**EXERCISE INPUTS**
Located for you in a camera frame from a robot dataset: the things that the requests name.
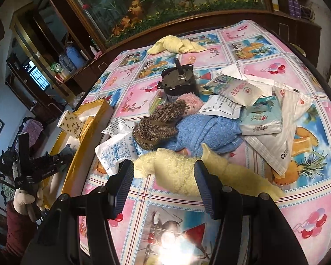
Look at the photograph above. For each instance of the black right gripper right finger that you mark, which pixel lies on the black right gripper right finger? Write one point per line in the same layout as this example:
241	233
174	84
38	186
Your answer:
253	230

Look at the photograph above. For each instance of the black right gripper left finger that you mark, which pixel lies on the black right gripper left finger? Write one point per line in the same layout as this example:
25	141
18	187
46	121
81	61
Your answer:
76	229

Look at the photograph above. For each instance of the blue fluffy cloth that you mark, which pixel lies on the blue fluffy cloth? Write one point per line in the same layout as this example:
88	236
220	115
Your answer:
66	155

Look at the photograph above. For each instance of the lemon print tissue pack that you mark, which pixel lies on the lemon print tissue pack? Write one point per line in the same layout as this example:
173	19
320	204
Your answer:
71	124

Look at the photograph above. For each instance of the white blue desiccant packet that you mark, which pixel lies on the white blue desiccant packet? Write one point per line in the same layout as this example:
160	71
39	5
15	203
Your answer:
115	150

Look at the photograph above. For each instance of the white plastic mailer bag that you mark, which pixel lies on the white plastic mailer bag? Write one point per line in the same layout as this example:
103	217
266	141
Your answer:
276	149

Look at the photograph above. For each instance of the yellow fluffy towel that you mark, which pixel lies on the yellow fluffy towel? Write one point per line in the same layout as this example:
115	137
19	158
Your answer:
175	173

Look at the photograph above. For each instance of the blue knitted towel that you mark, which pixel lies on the blue knitted towel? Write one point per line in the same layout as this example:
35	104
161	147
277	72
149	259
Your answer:
221	135

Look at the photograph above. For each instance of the teal cartoon tissue pack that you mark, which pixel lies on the teal cartoon tissue pack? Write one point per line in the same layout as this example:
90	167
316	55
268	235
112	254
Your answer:
264	117

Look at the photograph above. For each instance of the white paper packet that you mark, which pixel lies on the white paper packet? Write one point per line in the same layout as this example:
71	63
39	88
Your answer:
221	106

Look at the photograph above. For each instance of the brown yarn skein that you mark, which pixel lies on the brown yarn skein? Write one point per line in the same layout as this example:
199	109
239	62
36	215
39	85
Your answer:
160	126

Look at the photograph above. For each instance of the pink fluffy ball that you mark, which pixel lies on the pink fluffy ball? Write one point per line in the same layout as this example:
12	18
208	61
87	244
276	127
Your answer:
192	103

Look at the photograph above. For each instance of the landscape print white pouch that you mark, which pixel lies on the landscape print white pouch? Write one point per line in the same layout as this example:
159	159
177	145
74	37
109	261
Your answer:
239	91

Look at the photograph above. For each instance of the white printed desiccant packet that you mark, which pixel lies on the white printed desiccant packet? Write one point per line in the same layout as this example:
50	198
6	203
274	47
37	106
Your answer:
118	125

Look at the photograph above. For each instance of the yellow green sticks bag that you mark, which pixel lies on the yellow green sticks bag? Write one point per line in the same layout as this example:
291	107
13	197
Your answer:
159	99

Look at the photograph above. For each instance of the white gloved left hand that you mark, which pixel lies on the white gloved left hand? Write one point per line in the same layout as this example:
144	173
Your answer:
24	203

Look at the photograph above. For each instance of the dark red left sleeve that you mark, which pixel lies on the dark red left sleeve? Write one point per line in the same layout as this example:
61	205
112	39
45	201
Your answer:
21	230

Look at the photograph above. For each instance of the floral patterned tablecloth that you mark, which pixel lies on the floral patterned tablecloth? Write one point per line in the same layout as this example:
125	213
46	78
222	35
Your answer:
157	226

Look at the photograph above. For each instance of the yellow taped foam box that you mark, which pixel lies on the yellow taped foam box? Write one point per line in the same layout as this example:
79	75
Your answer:
73	179

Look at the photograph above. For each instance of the blue water jug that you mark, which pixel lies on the blue water jug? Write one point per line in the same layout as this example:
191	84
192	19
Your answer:
75	56

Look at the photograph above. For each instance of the black electric motor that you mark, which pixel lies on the black electric motor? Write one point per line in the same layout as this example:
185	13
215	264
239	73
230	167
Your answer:
178	80

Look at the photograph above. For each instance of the yellow towel at table back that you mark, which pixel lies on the yellow towel at table back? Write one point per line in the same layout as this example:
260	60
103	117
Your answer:
175	45

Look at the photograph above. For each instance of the purple bottles on shelf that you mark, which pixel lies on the purple bottles on shelf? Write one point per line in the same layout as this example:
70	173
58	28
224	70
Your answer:
294	8

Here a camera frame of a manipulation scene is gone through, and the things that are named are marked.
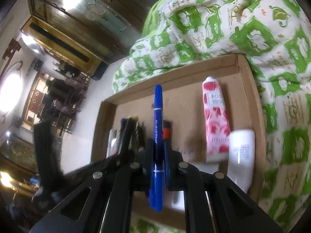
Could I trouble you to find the black marker yellow caps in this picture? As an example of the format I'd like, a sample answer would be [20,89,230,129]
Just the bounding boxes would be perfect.
[129,116,139,154]

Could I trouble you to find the silver white pen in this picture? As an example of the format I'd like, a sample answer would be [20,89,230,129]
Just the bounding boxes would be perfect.
[106,130,117,158]

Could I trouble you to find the blue marker pen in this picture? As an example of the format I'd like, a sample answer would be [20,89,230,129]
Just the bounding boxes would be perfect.
[149,84,164,212]

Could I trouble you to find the red lighter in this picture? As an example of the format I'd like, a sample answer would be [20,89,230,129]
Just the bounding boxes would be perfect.
[163,120,172,139]

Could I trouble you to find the pink rose hand cream tube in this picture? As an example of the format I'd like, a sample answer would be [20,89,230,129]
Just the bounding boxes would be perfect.
[202,76,230,163]

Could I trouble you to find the white squeeze bottle red label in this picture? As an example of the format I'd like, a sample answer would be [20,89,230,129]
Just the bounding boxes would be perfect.
[227,129,255,193]

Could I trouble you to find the white charger adapter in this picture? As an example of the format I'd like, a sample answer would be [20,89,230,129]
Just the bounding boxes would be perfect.
[171,191,185,212]

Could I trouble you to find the cardboard tray box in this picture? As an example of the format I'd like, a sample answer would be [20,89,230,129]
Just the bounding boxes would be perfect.
[91,53,267,231]

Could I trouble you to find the green white patterned cloth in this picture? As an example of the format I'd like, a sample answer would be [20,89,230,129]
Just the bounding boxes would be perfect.
[112,0,310,232]

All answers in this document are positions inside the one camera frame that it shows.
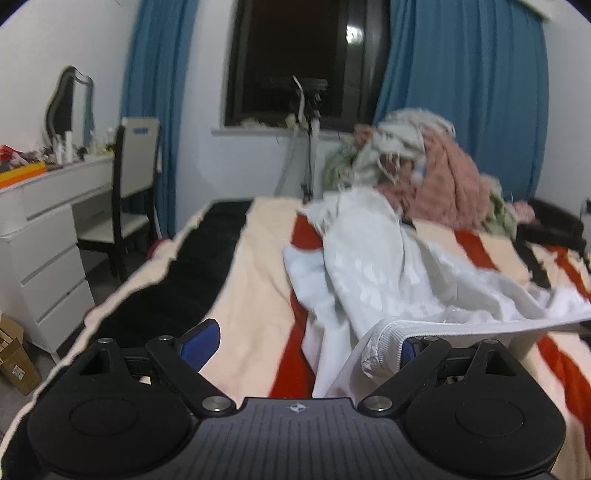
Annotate white t-shirt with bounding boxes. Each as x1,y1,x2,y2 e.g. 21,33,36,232
283,187,590,401

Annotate cardboard box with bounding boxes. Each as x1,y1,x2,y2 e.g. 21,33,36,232
0,313,41,395

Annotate pink fluffy blanket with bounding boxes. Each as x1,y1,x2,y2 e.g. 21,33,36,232
375,131,490,230

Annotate white dresser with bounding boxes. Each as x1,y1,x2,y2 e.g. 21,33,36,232
1,154,113,362

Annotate green patterned garment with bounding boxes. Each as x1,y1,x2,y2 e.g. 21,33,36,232
321,142,518,241

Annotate grey white hoodie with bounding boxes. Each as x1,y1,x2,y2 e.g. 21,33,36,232
352,108,456,185

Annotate grey black chair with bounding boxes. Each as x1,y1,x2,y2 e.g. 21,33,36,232
77,117,161,282

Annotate cosmetic bottles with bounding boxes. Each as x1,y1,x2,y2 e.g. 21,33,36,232
40,132,114,168

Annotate orange box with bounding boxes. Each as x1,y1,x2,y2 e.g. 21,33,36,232
0,162,47,189

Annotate garment steamer stand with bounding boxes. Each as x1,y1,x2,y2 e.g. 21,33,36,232
273,75,328,203

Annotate left blue curtain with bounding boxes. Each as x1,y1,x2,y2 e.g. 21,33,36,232
120,0,199,236

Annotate blue curtain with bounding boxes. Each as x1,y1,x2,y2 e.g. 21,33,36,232
120,0,199,236
374,0,549,199

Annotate right blue curtain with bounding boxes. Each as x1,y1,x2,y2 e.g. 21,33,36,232
374,0,549,199

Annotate dark window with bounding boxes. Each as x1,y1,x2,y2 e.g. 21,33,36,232
224,0,391,132

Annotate wavy frame mirror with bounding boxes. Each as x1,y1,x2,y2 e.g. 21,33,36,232
43,65,95,148

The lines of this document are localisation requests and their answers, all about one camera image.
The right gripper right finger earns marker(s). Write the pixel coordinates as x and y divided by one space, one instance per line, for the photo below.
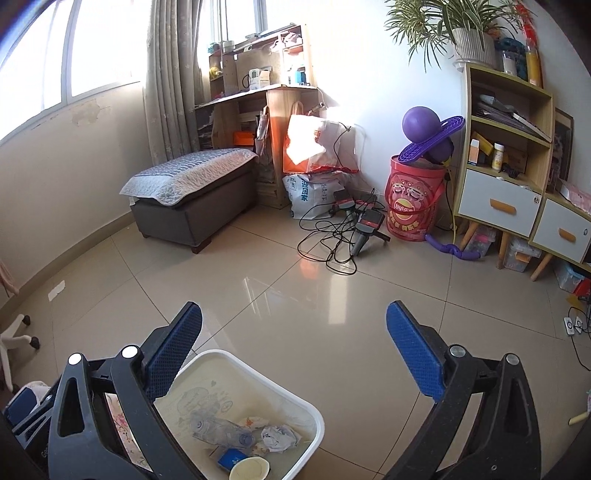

**TASK TO COMPLETE**
Only lines containing the word "sample" should appear in the answer, and every such line from the records above must be there.

**RESULT OF THE TASK**
Could I trouble you to find the black marker yellow caps in this picture? As an example of the format I'd like, a sample answer would be [20,89,230,129]
Could I trouble you to find the silver white pen in this picture? As an example of the format I'd like, a sample answer would be [20,89,230,129]
Could I trouble you to find the blue marker pen in this picture? As an example of the format I'd like, a sample answer would be [20,89,230,129]
Could I trouble you to find the red lighter in this picture? As an example of the format I'd like, a sample answer would be [20,89,230,129]
Could I trouble you to find the pink rose hand cream tube in this picture? As an example of the format I'd like, a sample answer would be [20,89,230,129]
Could I trouble you to find the white squeeze bottle red label in this picture? As an example of the format I'd like, a sample answer would be [20,89,230,129]
Could I trouble you to find the white charger adapter in this picture? As an example of the format I'd like, a sample answer would be [20,89,230,129]
Could I trouble you to find the cardboard tray box in this picture? As an example of the format I'd like, a sample answer would be [20,89,230,129]
Could I trouble you to find the green white patterned cloth in this picture? As an example of the format I'd like, a sample answer would be [20,89,230,129]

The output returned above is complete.